[Task to complete]:
Write out exactly the line containing "Ground beige curtain in the image above." along with each line that follows it in the records below, and no others.

*** Data for analysis ***

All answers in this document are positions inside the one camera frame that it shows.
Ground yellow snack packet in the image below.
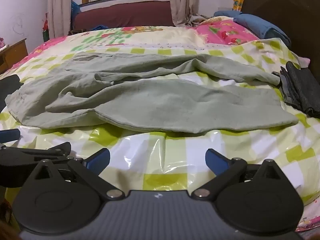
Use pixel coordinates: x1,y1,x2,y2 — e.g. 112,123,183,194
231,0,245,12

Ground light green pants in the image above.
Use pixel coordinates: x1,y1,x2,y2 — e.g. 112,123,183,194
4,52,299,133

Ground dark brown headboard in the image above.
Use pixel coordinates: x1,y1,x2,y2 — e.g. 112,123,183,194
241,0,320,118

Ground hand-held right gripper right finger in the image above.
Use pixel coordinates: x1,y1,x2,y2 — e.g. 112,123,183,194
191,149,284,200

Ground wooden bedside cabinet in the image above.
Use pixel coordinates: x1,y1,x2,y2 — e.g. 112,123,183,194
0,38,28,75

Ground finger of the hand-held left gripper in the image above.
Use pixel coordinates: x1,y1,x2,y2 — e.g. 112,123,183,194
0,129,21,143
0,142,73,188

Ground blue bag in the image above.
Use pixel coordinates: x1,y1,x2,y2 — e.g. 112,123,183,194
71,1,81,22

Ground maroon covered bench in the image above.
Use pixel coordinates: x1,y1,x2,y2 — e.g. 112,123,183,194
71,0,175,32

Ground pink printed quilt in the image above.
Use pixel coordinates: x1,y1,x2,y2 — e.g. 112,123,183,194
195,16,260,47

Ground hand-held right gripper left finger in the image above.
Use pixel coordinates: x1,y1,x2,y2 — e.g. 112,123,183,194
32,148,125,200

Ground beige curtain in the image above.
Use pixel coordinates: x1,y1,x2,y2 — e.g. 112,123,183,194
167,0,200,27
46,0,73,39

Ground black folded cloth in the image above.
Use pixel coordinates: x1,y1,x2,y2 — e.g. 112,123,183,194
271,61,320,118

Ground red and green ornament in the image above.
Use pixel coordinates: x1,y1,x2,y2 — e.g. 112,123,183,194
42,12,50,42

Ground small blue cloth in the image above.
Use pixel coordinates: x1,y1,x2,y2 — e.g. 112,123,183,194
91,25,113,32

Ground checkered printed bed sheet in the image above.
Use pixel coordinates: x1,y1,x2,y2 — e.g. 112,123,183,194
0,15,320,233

*** End of Data for analysis ***

[Exercise answer]:
Ground beige curtain in the image above.
Use pixel coordinates: x1,y1,x2,y2 — e.g. 112,123,183,194
167,0,200,27
46,0,73,39

Ground black folded cloth in the image above.
Use pixel coordinates: x1,y1,x2,y2 — e.g. 112,123,183,194
271,61,320,118

Ground red and green ornament in the image above.
Use pixel coordinates: x1,y1,x2,y2 — e.g. 112,123,183,194
42,12,50,42

Ground small blue cloth in the image above.
Use pixel coordinates: x1,y1,x2,y2 — e.g. 112,123,183,194
91,25,113,32

Ground checkered printed bed sheet in the image above.
Use pixel coordinates: x1,y1,x2,y2 — e.g. 112,123,183,194
0,15,320,233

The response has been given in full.